Work from home in Wales is now a legal requirement; the Welsh Government has now made it mandatory for employees to work from home unless they are unable to do so, scrapping what was originally just guidance.
In fact, they have gone further than that and brought in fines for anyone who goes to work when they could work from home. The Welsh Government has stated that an employee could be fined £60 for going to work, meanwhile employers could be fined up to £10,000 if they repeatedly fail to allow their employees to work from home.
These rules have been brought in somewhat under the radar and have brought with them objections from unions who are concerned of the impact this will have on poorer and more vulnerable employees.
The general secretary of the TUC has said he is shocked about the decision and has raised concerns that employees will be punished for the actions of their employers asking them, or even pressuring them, to come into work.
The Welsh Government have said an employee may be fined if they fail to work from home unless there is a reasonable excuse not to do so and employers are expected to take all reasonable steps to facilitate home working. The issue with this statement is that they have failed to provide any definition or guidance as to what constitutes ‘reasonable’. As has become common during the times of the pandemic, employers and employees alike are left trying to interpret exactly what the Government means.

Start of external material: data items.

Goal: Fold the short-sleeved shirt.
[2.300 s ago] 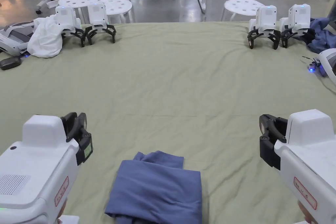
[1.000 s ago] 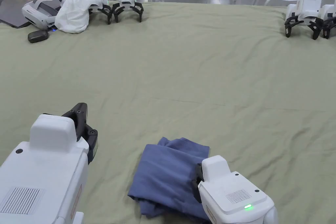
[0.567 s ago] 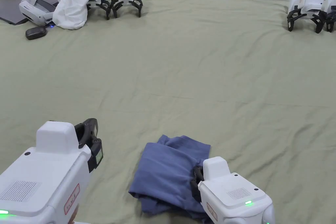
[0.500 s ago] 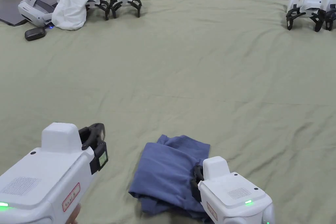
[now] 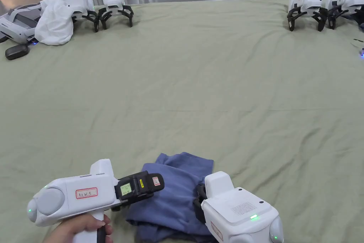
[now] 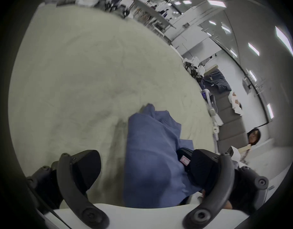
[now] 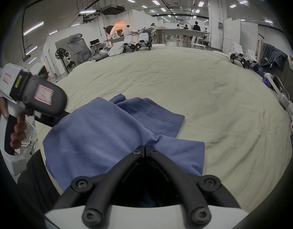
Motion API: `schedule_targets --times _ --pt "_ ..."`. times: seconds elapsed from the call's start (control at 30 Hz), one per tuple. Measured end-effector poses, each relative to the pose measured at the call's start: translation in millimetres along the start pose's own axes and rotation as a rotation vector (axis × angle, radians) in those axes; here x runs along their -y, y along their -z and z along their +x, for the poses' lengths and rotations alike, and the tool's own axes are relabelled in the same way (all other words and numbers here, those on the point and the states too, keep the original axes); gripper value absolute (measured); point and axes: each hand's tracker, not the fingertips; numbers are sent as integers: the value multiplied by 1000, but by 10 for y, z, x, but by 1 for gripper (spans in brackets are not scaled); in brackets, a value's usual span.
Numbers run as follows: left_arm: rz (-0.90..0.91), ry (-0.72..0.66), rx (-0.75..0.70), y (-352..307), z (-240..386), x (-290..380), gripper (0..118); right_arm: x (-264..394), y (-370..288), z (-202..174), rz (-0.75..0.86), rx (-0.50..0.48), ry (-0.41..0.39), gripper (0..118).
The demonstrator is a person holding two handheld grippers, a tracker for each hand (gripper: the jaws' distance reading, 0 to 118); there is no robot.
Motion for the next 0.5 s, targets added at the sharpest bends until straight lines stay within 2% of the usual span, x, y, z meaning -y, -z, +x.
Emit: schedule_targets --times 0.07,0.13,0.17,0.23,0.33,0.5 --pt "-43 -57 79 122 -20 -16 86 1 3 4 -1 -3 3 3" --pt "-50 -42 76 234 1 3 83 5 5 5 -2 -3 3 3" --pt "-53 -24 61 272 8 -8 78 6 7 7 -2 -2 5 3" --pt "-67 -27 49 337 7 -8 34 10 14 10 -3 -1 11 3" --pt "-76 -23 22 417 -40 19 26 16 32 10 -6 0 12 3" --pt "-78 58 -29 392 83 37 23 4 27 2 -10 1 -6 3"
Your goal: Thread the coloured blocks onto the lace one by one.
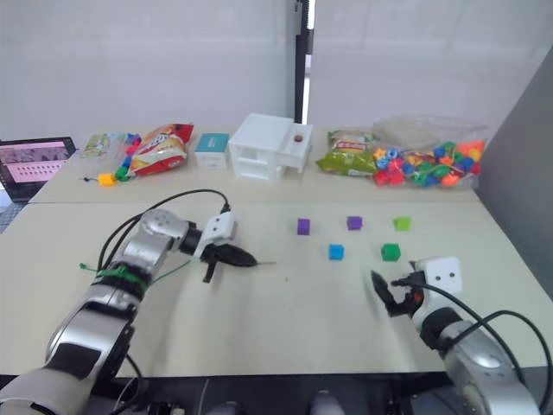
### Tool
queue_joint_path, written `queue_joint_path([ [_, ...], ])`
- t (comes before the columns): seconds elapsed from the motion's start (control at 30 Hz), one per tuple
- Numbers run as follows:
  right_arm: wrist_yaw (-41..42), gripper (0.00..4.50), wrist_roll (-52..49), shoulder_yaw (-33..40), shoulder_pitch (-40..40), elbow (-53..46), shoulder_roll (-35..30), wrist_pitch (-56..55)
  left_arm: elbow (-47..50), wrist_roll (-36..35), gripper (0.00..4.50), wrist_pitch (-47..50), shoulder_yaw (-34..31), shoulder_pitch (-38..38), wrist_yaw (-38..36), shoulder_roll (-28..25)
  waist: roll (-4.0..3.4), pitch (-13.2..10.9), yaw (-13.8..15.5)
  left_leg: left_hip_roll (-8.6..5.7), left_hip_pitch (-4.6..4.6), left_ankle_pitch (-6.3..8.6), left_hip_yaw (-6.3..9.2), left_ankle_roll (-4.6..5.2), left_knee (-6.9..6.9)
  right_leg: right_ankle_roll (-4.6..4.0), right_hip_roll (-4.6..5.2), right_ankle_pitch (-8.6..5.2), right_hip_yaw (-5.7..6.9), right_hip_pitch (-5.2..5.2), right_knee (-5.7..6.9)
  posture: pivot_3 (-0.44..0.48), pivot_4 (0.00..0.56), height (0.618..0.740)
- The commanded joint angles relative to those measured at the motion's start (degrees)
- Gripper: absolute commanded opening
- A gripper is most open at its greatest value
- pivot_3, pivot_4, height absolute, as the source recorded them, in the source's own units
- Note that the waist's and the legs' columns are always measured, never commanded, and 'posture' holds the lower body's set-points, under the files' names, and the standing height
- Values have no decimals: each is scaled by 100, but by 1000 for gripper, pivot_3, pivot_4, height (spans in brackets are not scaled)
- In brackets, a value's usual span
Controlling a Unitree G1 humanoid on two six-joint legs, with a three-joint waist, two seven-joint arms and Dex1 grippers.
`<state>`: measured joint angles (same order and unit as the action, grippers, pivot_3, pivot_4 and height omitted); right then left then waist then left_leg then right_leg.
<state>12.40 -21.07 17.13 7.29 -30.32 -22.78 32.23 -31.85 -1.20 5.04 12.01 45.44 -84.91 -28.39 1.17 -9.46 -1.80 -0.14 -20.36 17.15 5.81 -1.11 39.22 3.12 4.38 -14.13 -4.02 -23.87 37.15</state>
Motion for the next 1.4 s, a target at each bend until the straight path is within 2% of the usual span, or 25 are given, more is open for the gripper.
queue_joint_path([
  [0.03,-685,4500,559,-306,-465,387,444,-342,2066,-449,39,1139,-266,-746,79,-564,-1,1,-72,1,-8,-1,1,-2,-1,-1,-2,1,0,-11,3,0,150,740],
  [0.17,-963,4500,882,-442,-1095,1133,784,-663,3443,-503,39,1804,-320,-1526,401,-1126,-9,-1,-86,5,-7,-7,-4,-12,-22,-7,-2,1,-5,-27,8,0,150,740],
  [0.33,-964,4500,1041,-412,-1852,2334,803,-1116,4421,-739,39,2487,-531,-2019,814,-1508,-10,-2,-45,3,-7,-8,-7,-14,-25,-7,3,1,-3,-24,3,0,150,740],
  [0.63,-517,4500,969,-297,-2639,3963,600,-1869,5036,-1027,39,2858,-639,-2483,1334,-1820,-11,-2,-95,4,-6,-8,-8,-14,-36,-9,1,1,-5,-29,0,0,150,740],
  [0.9,-135,4500,879,-317,-2795,4317,514,-1968,5045,-1142,39,2713,-639,-2714,1616,-1914,-12,-2,-99,5,-5,-8,-10,-14,-36,-10,1,2,-5,-27,0,0,150,740],
  [1.0,-172,3690,865,-267,-2794,4355,523,-1913,5077,-1180,0,2663,-630,-2801,1675,-1927,-12,-2,-101,6,-3,-8,-10,-14,-37,-10,0,2,-6,-28,1,0,150,740],
  [1.23,-146,1268,695,-183,-2670,4021,619,-1809,5016,-1189,0,2552,-596,-2814,1760,-1926,-12,-2,-95,5,-4,-8,-11,-14,-36,-10,1,2,-6,-27,0,0,150,740],
  [1.4,-257,1218,649,-187,-2489,3497,736,-1584,4962,-1197,0,2511,-543,-2747,1784,-1925,-12,-2,-94,6,-5,-8,-11,-14,-37,-10,2,2,-6,-29,1,0,150,740],
])
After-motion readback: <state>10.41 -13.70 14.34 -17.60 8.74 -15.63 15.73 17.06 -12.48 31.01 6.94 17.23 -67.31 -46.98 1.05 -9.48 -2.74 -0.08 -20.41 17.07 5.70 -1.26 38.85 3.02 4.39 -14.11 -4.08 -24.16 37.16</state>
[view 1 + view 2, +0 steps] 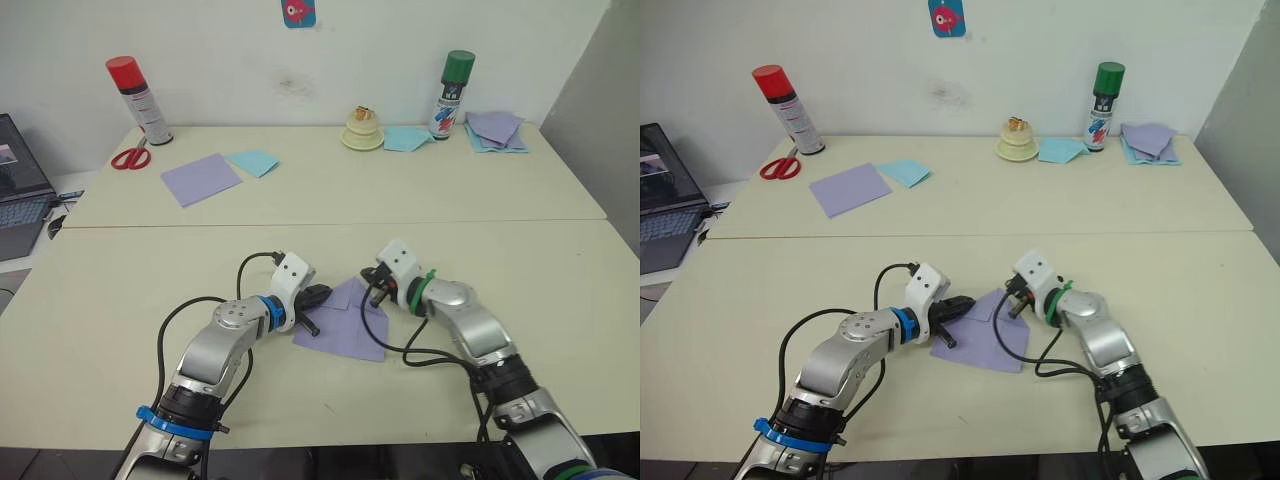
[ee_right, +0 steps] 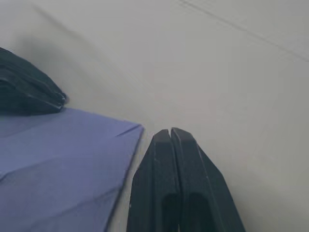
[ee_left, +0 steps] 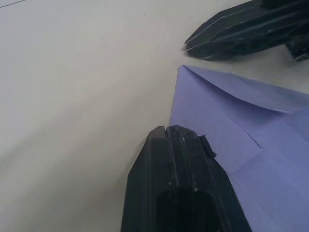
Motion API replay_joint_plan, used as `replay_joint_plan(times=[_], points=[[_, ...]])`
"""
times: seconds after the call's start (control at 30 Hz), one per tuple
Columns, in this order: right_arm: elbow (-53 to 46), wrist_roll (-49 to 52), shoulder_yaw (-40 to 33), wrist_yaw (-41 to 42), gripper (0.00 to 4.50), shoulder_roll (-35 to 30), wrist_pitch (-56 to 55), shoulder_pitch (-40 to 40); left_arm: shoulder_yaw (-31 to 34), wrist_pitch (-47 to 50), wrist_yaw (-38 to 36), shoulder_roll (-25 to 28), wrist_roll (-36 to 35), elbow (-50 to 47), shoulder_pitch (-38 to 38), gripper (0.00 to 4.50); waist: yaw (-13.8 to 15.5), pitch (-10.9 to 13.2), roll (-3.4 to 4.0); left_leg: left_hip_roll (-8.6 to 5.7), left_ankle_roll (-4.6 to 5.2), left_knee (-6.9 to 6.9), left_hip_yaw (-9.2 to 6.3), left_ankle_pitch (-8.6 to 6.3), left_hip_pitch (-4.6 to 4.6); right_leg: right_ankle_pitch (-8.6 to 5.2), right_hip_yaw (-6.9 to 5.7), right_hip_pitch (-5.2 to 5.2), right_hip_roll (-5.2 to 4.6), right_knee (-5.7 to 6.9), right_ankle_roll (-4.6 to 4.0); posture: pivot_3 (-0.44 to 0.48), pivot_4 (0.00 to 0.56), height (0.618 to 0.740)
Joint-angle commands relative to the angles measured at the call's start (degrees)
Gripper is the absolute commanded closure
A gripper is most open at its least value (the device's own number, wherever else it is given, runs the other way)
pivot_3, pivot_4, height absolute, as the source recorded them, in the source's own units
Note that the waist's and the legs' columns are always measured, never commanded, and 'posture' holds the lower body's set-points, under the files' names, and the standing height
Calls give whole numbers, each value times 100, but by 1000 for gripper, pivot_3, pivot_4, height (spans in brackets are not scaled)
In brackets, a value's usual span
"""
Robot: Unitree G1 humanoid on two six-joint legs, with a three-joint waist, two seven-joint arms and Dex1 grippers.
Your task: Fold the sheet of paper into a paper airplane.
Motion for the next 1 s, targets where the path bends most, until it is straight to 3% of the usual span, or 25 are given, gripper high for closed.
replay_joint_plan(times=[0.03,0.1,0.2,0.27,0.5,1.0], points=[[-757,912,-592,361,3574,-244,1334,-186,-174,52,-34,-44,109,197,36,4500,1,0,0,2,1,0,-1,-1,0,0,0,0,0,0,0,0,150,740],[-973,1407,-953,344,2809,-349,2315,-257,-183,23,-35,-59,129,224,44,4500,0,0,0,6,2,-2,-2,-1,1,0,0,0,-1,0,0,0,150,740],[-1166,2408,-1612,586,1824,-555,4778,-306,-204,5,-44,-83,147,209,93,4500,23,0,1,5,2,-3,-12,-1,-3,0,-1,1,-4,-3,0,0,150,740],[-1105,2828,-1920,489,1824,-576,5597,-273,-222,0,-42,-91,158,176,133,4500,39,0,1,4,3,-3,-13,-2,-6,0,-1,2,-5,-9,-1,0,150,740],[-333,4744,-2066,-738,1824,-926,5706,119,-260,-17,-9,-120,200,74,249,4500,71,1,-1,3,13,-4,5,-8,-7,0,1,1,-10,-17,0,0,150,740],[401,6132,-3009,-3534,1824,414,5706,50,-289,6,-27,-134,285,-44,311,4500,51,-3,0,11,19,-4,17,-10,-1,0,6,5,1,-15,1,0,150,740]])
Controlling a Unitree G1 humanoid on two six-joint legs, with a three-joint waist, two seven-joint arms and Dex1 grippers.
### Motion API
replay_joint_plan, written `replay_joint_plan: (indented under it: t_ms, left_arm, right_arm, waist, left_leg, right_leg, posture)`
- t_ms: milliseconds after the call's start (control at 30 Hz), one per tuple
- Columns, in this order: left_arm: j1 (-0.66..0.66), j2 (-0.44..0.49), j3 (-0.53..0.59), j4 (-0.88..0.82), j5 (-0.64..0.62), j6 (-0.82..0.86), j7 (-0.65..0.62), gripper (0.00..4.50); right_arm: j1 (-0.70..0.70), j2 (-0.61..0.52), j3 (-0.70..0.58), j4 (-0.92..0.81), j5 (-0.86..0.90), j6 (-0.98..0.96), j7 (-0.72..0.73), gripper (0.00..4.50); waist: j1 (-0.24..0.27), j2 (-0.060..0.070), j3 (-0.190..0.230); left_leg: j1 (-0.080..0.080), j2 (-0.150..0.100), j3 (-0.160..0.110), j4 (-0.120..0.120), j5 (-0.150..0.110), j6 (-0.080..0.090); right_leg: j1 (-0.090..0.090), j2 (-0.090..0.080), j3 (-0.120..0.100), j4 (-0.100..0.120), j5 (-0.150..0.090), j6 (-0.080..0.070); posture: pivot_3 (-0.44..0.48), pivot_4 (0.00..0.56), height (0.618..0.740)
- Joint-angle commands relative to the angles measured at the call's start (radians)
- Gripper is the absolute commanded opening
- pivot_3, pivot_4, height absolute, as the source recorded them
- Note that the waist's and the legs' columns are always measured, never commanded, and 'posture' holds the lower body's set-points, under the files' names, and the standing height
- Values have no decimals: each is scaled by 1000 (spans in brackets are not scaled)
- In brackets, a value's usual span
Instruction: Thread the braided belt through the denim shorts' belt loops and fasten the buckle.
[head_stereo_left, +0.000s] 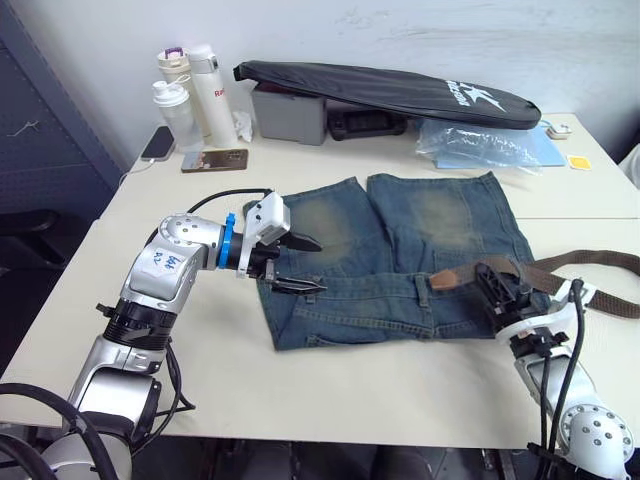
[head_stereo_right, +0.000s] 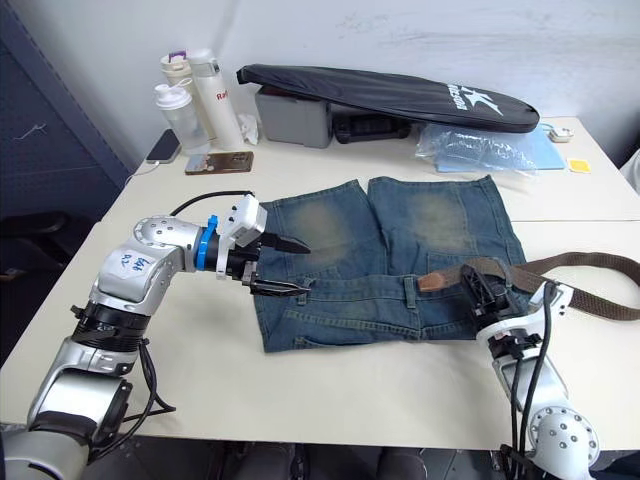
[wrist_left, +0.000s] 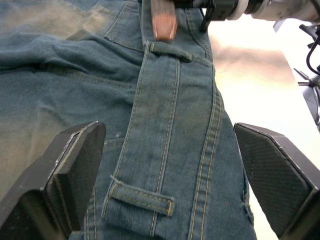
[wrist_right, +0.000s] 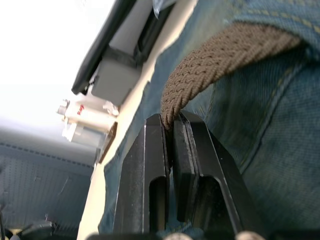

While there is no guidance on who exactly will be seen as required to come into work or what sectors this may cover, it seems likely that the sectors originally covered by the work from home mandate will likely fall within the phrase ‘reasonable excuse’ for the purposes of the new rules, these being:
- Critical national infrastructure
- Essential public services
Employers may find that they are faced with some employees who may well be required to come into work but who refuse to do so because they are worried about being fined. This is somewhat understandable but does put employers in a very difficult position if or until the Welsh Government provides further, more detailed guidance on who is covered by the new rules.
The best advice for employers whilst in this period of uncertainty is to think about the business and the kind of work that employees carry out. Is it possible for the work to be done effectively at home? Does the work fall into any of the above categories which were exempt first time round? If it appears that an employee can carry out their work from home effectively, then employers should take steps to allow this, discuss the same with employees and ensure support is provided where it is needed.
If employees are unable to work from home due to not having the technology available to do so, or not having space at home, this could be seen as a reasonable excuse which allows them to come into work. Employers should carry out an assessment on each employee, considering their individual circumstances and documenting this so that, if they were to be inspected, they can provide the information relating to any staff who are found to be working in the office/workplace. While we cannot say for certain what the Government’s criteria is at this stage, this is good practice and allows employers to clearly show the decision-making process and have as much detail to hand should they be required to produce it.
On a more practical note, if it is the case that an employer’s staff are required to again work from home full time, employers should ensure they keep in touch with employees, make sure communication is maintained and try as much as possible to keep team working and culture alive, albeit remotely.